Collected data entries —
_ _ _ _

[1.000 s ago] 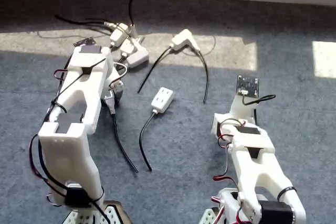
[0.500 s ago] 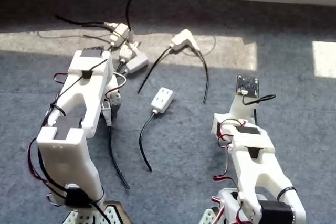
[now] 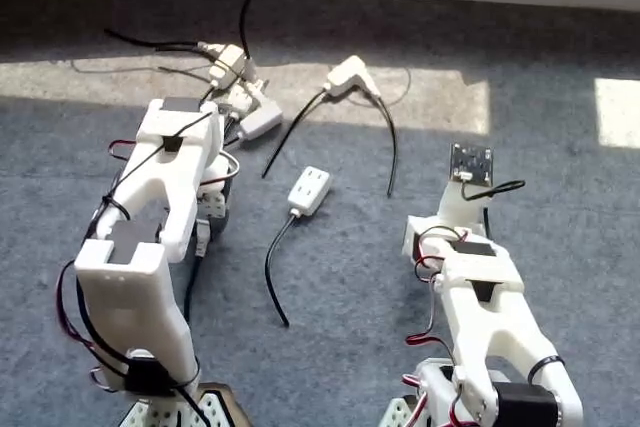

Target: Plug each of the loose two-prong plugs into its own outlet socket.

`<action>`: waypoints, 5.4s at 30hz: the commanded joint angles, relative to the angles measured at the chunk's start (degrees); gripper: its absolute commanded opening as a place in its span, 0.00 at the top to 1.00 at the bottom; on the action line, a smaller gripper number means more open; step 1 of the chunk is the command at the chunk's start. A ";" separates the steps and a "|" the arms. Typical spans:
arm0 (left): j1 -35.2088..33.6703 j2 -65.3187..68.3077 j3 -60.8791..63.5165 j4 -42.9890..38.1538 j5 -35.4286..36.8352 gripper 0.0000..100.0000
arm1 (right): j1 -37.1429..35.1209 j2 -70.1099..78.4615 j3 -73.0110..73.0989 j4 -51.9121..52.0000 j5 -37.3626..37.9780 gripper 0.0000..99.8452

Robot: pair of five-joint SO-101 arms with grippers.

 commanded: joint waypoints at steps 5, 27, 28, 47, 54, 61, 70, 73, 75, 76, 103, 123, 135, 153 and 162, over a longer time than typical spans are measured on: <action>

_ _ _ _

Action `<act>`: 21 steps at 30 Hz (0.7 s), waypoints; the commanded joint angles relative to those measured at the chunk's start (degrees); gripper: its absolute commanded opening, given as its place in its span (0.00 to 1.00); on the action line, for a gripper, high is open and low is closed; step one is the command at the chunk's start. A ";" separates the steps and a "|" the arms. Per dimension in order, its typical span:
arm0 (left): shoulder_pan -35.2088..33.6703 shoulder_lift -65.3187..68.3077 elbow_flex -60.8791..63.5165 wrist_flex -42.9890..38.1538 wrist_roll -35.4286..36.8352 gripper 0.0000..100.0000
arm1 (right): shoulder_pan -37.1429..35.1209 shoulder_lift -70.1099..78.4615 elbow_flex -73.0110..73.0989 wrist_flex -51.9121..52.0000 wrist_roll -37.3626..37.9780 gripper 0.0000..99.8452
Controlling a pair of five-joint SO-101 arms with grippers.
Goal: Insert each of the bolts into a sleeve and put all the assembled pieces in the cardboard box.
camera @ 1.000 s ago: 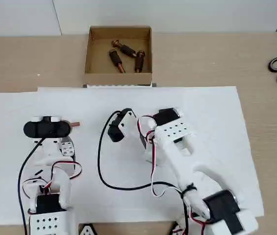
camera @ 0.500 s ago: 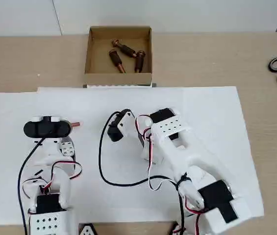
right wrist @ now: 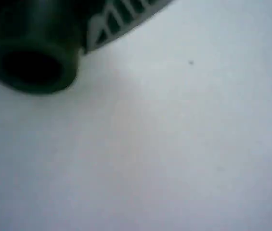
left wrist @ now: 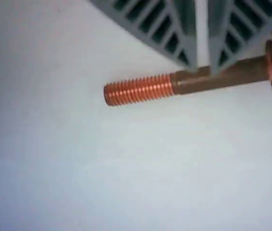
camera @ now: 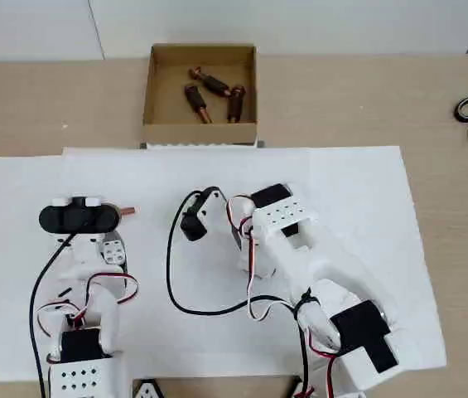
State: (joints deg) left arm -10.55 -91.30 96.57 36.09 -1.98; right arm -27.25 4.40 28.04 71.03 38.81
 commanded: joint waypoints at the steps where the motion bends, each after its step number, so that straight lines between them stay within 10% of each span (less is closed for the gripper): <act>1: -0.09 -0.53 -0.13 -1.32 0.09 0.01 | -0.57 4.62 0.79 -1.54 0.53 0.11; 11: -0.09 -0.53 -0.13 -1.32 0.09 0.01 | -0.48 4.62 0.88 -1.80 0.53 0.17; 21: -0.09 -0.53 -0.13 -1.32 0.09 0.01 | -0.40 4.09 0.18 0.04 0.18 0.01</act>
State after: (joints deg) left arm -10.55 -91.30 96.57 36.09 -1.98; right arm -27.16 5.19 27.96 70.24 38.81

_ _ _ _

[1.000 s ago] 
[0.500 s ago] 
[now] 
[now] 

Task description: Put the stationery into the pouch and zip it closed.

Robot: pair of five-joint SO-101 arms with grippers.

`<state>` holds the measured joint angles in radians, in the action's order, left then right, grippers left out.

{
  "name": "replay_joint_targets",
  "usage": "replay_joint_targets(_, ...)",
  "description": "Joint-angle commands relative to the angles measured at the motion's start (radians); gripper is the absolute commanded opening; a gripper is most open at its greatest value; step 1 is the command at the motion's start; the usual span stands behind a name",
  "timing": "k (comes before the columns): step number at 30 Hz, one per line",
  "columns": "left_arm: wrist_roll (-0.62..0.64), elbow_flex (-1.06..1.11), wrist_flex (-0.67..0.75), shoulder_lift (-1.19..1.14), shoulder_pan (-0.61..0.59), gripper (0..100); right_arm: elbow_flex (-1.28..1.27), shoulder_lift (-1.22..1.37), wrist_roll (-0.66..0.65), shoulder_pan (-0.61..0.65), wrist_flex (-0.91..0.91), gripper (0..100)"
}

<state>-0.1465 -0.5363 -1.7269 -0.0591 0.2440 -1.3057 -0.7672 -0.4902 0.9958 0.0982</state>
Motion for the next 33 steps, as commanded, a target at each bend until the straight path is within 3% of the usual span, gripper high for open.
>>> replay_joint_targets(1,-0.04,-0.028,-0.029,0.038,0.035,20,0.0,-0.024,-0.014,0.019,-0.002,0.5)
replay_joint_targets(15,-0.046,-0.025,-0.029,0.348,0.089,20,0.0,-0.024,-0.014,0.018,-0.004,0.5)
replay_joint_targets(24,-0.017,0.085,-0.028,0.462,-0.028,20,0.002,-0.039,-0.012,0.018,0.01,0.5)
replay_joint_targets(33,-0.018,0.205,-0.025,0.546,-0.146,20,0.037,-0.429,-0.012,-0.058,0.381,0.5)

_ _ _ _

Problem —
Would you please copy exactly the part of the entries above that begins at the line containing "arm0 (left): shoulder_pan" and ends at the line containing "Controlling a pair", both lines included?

Reply to the task —
arm0 (left): shoulder_pan -35.2088..33.6703 shoulder_lift -65.3187..68.3077 elbow_flex -60.8791..63.5165 wrist_flex -42.9890..38.1538 wrist_roll -35.4286..36.8352 gripper 0.0000..100.0000
arm1 (right): shoulder_pan -37.1429..35.1209 shoulder_lift -70.1099..78.4615 elbow_flex -73.0110..73.0989 wrist_flex -51.9121..52.0000 wrist_roll -37.3626..37.9780 gripper 0.0000..99.8452
Controlling a pair of five-joint SO-101 arms with grippers.

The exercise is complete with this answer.